Aceitação. É na aceitação que se encontra a redenção, não é?  Eu sempre confundi aceitação com acomodação e isso não é para mim. Não quero acomodar-me. Mas o que descobri com o tempo - é, a passagem do tempo tem as suas vantagens -, é que a aceitação pode demorar uma vida inteira, porque não podemos aceitar aquilo que não conhecemos e o auto-conhecimento é das coisas mais incómodas que podemos experienciar.
Dito assim até pareço muito entendida, mas isto é puro senso comum. As terapias que fiz ao longo da vida resumem-se a dois tratamentos para a depressão (sobretudo drogas e pouca análise), algumas experiências mais ou menos esotéricas e muita observação à minha volta.
Ainda não sei quem sou, mas estou a caminho de descobrir, espero, porque saber quem somos, no sentido Junguiano do termo, resolve a maioria dos nossos problemas, reais ou inventados, se não mesmo todos. 

Outras terapias:



Salvação

4.7.25
Desta vez achei que tinha de arriscar um haiku:

Salvação sweet
No sal da água do mar
Corri para ti

No original tinha escrito alva, em vez de sweet, mas depois fui ver O Salvado, hoje, e a Olga Roriz usa a palavra sweet relacionada com salvação, ou assim entendi, já não sei.

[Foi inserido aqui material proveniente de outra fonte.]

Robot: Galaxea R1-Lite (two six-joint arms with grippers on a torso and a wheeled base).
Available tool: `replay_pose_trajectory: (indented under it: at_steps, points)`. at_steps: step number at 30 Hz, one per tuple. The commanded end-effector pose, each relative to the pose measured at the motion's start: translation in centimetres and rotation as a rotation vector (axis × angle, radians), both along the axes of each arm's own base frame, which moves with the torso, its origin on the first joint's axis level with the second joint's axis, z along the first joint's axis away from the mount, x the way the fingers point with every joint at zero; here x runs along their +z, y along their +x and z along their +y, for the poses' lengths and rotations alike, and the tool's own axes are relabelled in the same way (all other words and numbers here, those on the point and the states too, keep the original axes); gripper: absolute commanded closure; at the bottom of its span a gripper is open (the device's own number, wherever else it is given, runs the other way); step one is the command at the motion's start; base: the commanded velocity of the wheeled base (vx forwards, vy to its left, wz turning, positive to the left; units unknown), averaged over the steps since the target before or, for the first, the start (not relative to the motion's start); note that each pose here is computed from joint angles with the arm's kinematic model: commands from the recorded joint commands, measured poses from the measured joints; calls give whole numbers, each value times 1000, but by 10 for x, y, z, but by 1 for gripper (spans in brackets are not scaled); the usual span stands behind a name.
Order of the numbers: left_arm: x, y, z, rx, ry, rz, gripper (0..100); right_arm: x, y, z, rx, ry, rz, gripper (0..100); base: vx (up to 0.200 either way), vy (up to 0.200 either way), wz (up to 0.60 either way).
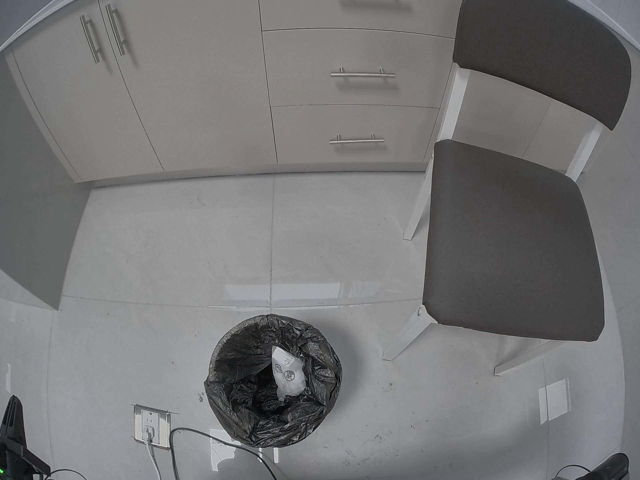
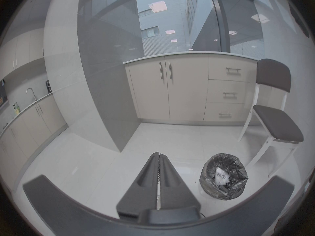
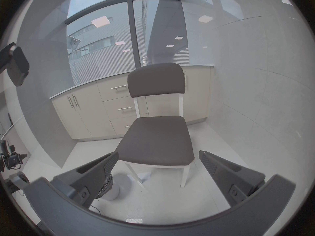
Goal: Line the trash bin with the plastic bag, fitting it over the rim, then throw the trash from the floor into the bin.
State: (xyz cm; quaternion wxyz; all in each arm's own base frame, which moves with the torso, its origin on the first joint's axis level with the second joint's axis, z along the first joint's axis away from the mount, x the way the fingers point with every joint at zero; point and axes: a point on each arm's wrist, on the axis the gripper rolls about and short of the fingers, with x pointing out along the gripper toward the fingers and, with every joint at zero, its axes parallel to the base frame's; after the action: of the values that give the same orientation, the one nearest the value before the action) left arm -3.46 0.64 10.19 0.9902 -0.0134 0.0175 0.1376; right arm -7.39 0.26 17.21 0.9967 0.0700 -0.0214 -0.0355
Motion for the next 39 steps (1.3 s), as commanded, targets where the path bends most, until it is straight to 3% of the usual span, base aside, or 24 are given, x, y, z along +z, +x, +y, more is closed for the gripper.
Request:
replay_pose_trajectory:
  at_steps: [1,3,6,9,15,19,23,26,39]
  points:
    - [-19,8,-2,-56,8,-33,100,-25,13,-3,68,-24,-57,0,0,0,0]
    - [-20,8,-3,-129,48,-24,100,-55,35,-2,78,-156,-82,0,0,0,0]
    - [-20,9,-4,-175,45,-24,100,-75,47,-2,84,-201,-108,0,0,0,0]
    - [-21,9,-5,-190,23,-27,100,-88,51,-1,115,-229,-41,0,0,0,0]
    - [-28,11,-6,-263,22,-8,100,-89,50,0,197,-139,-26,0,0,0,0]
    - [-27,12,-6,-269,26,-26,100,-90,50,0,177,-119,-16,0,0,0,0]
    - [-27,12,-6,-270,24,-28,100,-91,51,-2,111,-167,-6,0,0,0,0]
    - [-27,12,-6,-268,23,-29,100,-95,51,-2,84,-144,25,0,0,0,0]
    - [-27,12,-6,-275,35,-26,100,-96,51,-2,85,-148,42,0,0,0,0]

Que beleza de espectáculo! 
Estou farta de dizer e vou continuar a insistir: A ARTE SALVA.
A certa altura ela diz: O mundo pode desabar mas a poesia salva (estou a parafrasear, porque não decorei).
Não tenho quaquer dúvida. Só a arte nos pode salvar. 

Não bebo cerveja

27.6.25

quando como sardinhas assadas, ou bacalhau cozido. Não bebo cerveja ao jantar, a não ser que vá comer uma francesinha.
Não bebo cerveja tão frequentemente como bebo vinho. E quando bebo é quase sempre Super Bock. Também bebi muita Tiger em Timor-Leste e Bintang na Indonésia. Na Tailândia bebi Singha e em Amesterdão Brouweriij'tij.
Mas não bebo cerveja, a não ser que esteja a comer tremoços numa tarde de Verão, francesinhas, como já mencionei, ou depois de uma empreitada como fazer mudanças, ou acartar entulho das obras.
Seria melhor dizer: bebo cerveja às vezes, mas não é esse o tema.
Tenho a certeza que há uma lista, algures, que incluí cerveja.